§ TASK OBJECTIVE
Using the entries below, quote exactly the span of lines that begins with the line containing "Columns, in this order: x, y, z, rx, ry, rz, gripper" and ends with the final line.

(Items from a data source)
=== Begin Enclosure ===

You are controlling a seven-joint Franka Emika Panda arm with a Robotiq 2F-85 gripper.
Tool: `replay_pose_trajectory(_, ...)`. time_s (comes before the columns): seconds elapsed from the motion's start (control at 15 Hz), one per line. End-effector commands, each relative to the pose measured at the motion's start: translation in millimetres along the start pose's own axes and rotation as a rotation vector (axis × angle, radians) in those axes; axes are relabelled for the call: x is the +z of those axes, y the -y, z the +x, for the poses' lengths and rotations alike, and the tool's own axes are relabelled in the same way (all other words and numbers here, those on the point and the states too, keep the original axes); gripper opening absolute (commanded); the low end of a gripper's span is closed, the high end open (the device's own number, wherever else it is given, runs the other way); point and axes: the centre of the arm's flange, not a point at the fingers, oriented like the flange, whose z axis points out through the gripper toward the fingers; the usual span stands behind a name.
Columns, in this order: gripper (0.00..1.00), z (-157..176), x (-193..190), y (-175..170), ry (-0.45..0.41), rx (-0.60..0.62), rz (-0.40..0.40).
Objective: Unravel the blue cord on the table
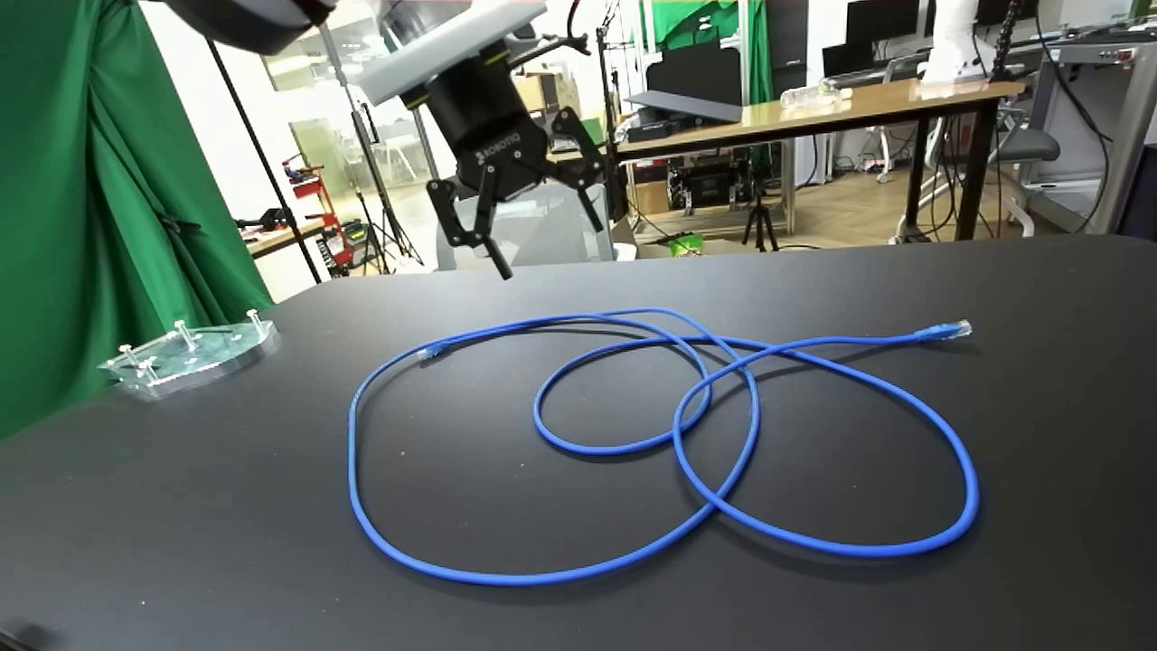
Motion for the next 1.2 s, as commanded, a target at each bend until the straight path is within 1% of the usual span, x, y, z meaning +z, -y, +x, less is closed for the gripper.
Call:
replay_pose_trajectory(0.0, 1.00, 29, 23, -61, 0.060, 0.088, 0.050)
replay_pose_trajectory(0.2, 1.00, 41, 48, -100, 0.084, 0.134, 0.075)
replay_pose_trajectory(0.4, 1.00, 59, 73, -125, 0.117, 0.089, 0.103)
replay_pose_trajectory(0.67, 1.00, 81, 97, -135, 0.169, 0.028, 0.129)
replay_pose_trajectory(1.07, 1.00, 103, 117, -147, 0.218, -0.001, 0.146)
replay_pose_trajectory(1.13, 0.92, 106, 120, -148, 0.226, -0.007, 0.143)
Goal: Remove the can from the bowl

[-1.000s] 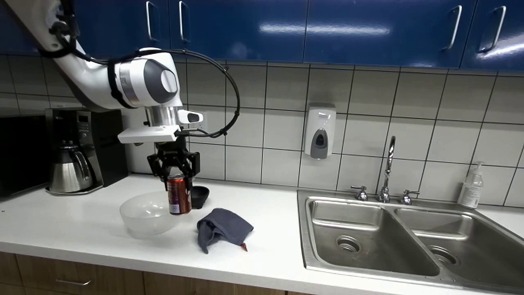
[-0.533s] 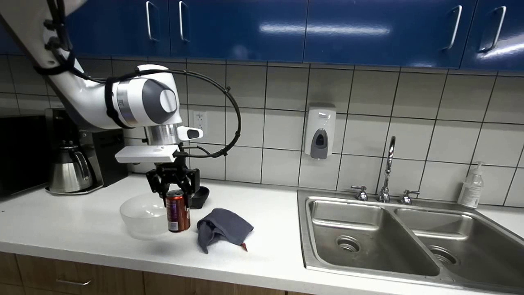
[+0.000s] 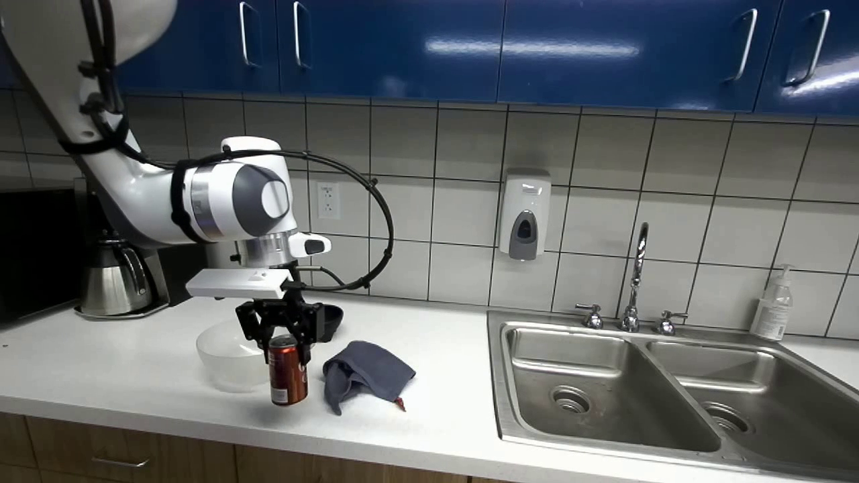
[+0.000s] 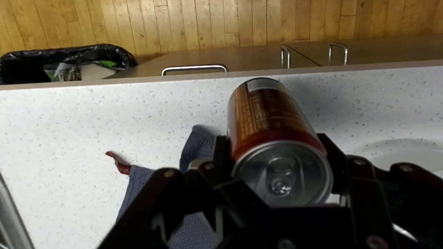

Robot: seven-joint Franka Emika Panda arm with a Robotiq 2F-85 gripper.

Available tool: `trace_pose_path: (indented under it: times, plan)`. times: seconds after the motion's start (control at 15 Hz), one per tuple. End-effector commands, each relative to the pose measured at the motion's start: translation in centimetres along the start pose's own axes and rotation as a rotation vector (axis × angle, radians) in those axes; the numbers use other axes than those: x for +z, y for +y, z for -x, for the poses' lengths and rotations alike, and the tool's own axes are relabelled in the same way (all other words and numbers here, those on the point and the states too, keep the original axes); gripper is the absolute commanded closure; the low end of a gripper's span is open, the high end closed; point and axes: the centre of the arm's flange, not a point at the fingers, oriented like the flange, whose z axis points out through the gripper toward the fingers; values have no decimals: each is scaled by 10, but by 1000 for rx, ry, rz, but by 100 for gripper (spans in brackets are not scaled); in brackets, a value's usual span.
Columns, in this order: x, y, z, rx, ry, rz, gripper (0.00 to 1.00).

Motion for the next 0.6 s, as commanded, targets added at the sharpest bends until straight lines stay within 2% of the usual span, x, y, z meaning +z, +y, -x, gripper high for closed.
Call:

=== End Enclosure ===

§ REPLY TO THE EXERCISE
Columns, in this order: x, y, z, rx, ry, rz, gripper (0.00 to 1.00).

Motion for the next 0.6 s, as commanded, targets added at the sharpest bends until straight lines stay within 2% of the usual span, x, y, z meaning +z, +y, -x, gripper high for closed.
Call:

With this, there is nothing more to the exercise.